**WORK TO BE COMPLETED:** Find the word "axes" in the records below. List each line containing it.

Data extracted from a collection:

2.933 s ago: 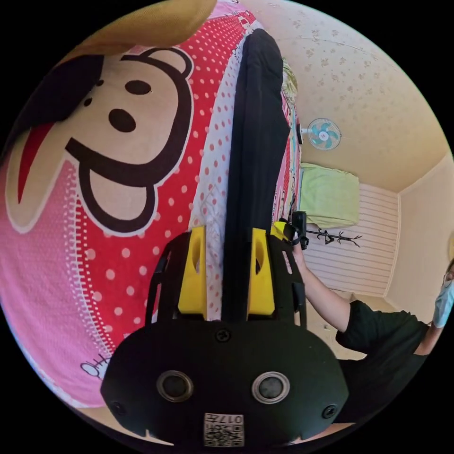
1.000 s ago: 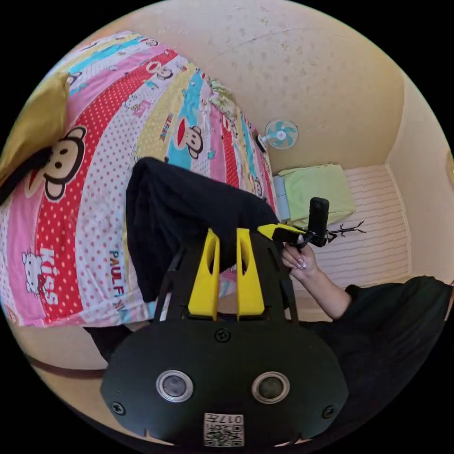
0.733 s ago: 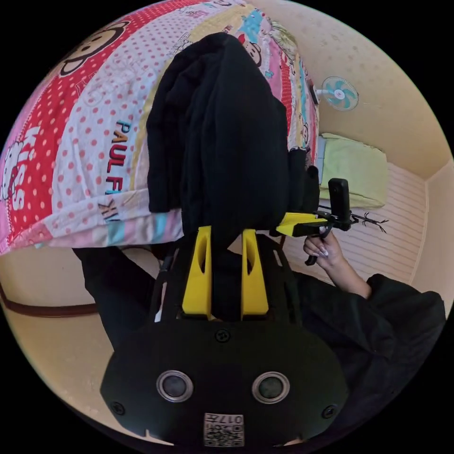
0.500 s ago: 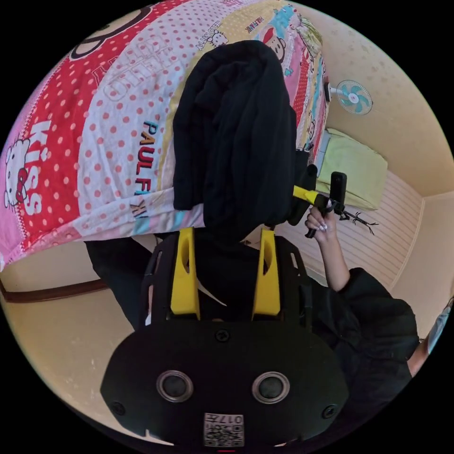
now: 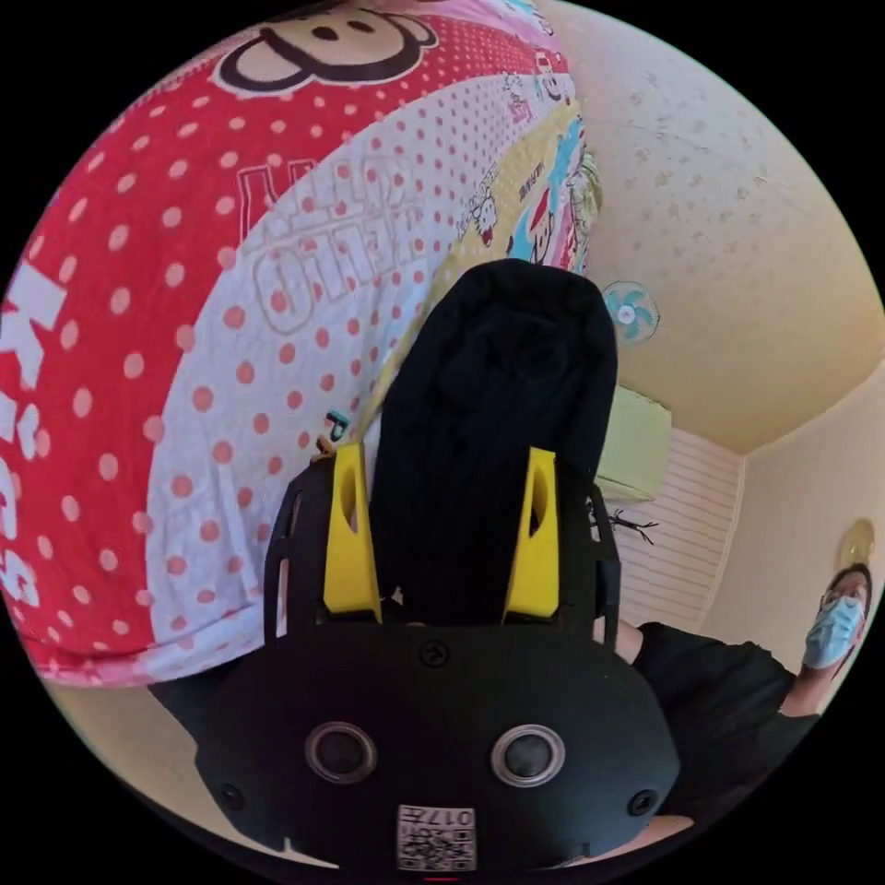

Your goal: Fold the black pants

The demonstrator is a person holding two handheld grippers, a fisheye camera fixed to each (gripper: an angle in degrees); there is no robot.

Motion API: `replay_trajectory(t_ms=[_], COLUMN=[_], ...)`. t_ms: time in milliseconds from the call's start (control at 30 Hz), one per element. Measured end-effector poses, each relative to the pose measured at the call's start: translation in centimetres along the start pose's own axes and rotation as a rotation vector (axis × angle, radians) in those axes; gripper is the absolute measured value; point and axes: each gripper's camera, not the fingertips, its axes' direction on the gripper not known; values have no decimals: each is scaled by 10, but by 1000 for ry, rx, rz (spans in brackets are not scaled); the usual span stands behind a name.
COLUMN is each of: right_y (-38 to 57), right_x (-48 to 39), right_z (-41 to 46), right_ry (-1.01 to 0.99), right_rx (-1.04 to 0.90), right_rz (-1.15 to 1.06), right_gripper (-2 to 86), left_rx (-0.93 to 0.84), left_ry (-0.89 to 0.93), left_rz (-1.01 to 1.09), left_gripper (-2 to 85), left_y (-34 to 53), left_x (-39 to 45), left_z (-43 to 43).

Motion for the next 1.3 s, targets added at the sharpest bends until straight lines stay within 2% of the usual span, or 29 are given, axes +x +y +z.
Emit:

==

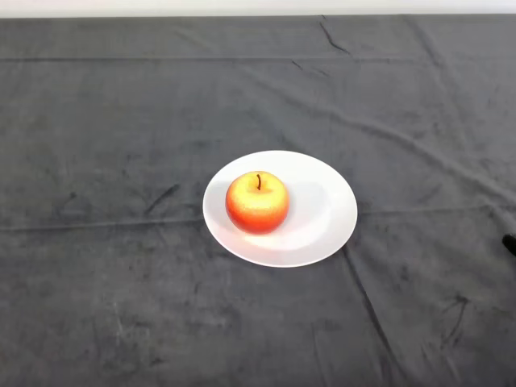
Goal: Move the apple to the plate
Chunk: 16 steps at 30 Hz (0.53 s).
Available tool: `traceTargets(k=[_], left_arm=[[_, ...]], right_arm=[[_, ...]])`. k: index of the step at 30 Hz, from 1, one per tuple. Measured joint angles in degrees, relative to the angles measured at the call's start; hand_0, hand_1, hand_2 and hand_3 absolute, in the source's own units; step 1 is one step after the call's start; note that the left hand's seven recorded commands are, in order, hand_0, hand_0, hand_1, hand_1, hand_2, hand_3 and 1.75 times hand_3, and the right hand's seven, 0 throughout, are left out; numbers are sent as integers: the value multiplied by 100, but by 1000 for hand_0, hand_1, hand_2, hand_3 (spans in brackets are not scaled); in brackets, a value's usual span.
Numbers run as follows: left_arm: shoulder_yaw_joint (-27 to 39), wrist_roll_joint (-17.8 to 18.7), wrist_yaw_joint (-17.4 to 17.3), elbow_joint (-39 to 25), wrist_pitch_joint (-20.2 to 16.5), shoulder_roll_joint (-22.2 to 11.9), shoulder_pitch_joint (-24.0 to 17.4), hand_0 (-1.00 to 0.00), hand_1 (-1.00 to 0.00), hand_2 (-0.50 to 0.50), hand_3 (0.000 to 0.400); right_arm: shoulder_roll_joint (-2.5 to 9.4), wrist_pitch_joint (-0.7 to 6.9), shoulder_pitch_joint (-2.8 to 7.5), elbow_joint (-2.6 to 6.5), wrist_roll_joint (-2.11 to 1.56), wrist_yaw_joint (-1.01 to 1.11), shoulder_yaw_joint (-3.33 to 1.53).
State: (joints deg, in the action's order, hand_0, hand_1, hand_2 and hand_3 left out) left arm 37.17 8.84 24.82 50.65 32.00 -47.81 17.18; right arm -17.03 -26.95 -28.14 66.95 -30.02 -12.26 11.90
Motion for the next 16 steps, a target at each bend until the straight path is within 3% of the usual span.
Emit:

**RESPONSE AREA:**
Motion API: `replay_trajectory(t_ms=[_], COLUMN=[_], ...)`. t_ms: time in milliseconds from the call's start (control at 30 Hz), one per element. Measured end-effector poses, each relative to the pose measured at the call's start: translation in centimetres along the start pose's own axes and rotation as a rotation vector (axis × angle, radians) in those axes; gripper is the absolute measured value; point and axes: each gripper's camera, not the fingertips, its axes' direction on the gripper not known; values have no decimals: each is scaled by 10, but by 1000 for ry, rx, rz (spans in brackets are not scaled); the usual span stands behind a name.
Motion for the next 1.3 s, targets added at the sharpest bends until straight lines stay within 2% of the usual span, or 29 are given, axes +x +y +z.

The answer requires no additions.